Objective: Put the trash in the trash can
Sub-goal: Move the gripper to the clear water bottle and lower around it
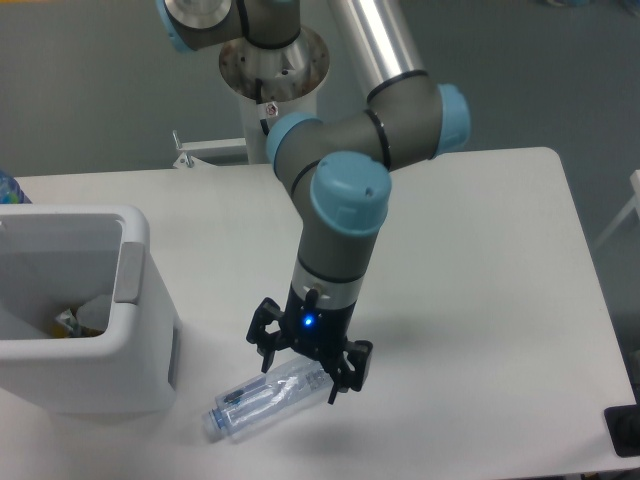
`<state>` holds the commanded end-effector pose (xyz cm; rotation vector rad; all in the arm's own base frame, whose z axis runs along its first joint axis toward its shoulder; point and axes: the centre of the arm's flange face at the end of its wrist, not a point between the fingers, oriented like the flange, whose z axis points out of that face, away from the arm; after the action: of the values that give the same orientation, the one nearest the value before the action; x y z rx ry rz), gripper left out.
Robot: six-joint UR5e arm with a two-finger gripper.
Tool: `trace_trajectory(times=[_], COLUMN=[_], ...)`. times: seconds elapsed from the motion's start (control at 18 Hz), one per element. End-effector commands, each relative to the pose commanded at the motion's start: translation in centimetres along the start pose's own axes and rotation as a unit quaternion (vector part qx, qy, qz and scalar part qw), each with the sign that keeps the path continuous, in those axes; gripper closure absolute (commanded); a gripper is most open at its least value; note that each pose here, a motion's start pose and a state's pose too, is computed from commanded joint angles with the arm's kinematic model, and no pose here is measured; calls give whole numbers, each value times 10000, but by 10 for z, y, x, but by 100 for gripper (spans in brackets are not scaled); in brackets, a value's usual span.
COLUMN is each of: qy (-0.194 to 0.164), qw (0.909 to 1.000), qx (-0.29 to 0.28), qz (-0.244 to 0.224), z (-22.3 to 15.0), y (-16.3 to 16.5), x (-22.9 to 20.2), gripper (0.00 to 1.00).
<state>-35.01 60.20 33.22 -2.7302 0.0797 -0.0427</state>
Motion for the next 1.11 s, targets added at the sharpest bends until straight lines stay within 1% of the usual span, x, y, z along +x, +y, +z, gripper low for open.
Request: trace_trajectory(times=[0.17, 0.39, 0.56, 0.72, 0.78, 0.94, 1.11], qy=[140, 159, 187, 234, 202, 177, 308], qw=[9992, 9972, 9964, 9952, 9941, 9894, 9865], qx=[-130, -326, -379, -485, -571, -834, -933], qz=[347, 652, 738, 818, 904, 1177, 1307], z=[22, 36, 46, 66, 73, 98, 120], y=[-4, -6, -8, -13, -12, -18, -22], x=[12, 21, 21, 26, 24, 41, 59], gripper=[0, 0, 0, 0, 0, 0, 0])
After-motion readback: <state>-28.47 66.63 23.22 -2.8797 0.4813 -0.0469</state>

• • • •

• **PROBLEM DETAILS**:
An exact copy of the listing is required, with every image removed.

• **FINAL ANSWER**:
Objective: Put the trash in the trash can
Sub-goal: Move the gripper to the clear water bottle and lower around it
`<state>` holds the commanded end-effector pose (xyz cm; rotation vector rad; all in the arm's own base frame, whose z axis runs along its first joint axis toward its shoulder; point and axes: the centre of the arm's flange face at the end of its wrist, not a point between the fingers, oriented like the flange, whose z axis points out of that face, away from the arm; after the action: of the values that give the same orientation, the one nearest the value before the action; x y z rx ry rz), gripper left out.
Robot: six-joint UR5e arm with a two-finger gripper.
Tool: `trace_trajectory(times=[_], COLUMN=[_], ...)`. times: seconds elapsed from the motion's start (control at 18 Hz), one per element. End-effector commands, each relative to the pose commanded at the motion's start: translation in centimetres along the start pose's own axes and rotation as a unit quaternion (vector part qx, qy, qz and scalar part qw), each with the sign that keeps the path continuous, in those axes; gripper closure absolute (commanded); a gripper is most open at its least value; note that each pose here, a motion's start pose and a state's pose too, is computed from commanded joint angles with the arm's kinematic model, and no pose here is measured; calls give whole numbers, each value times 10000, but by 10 for z, y, x, but by 100 for gripper (spans in brackets are not scaled); in brackets, a value's usual span.
COLUMN is each of: qy (-0.194 to 0.164), qw (0.909 to 1.000), qx (-0.29 to 0.28), qz (-0.244 to 0.224), z (-22.3 to 15.0), y (-16.3 to 16.5), x (-22.9 to 20.2), gripper (0.00 to 1.00).
<state>-35.01 60.20 33.22 -2.7302 0.0797 -0.0427</state>
Motion for the next 1.11 s, targets added at the sharpest bends until straight lines stay within 1% of the usual span, x, y, z along +x, +y, +z, gripper low for open.
Request: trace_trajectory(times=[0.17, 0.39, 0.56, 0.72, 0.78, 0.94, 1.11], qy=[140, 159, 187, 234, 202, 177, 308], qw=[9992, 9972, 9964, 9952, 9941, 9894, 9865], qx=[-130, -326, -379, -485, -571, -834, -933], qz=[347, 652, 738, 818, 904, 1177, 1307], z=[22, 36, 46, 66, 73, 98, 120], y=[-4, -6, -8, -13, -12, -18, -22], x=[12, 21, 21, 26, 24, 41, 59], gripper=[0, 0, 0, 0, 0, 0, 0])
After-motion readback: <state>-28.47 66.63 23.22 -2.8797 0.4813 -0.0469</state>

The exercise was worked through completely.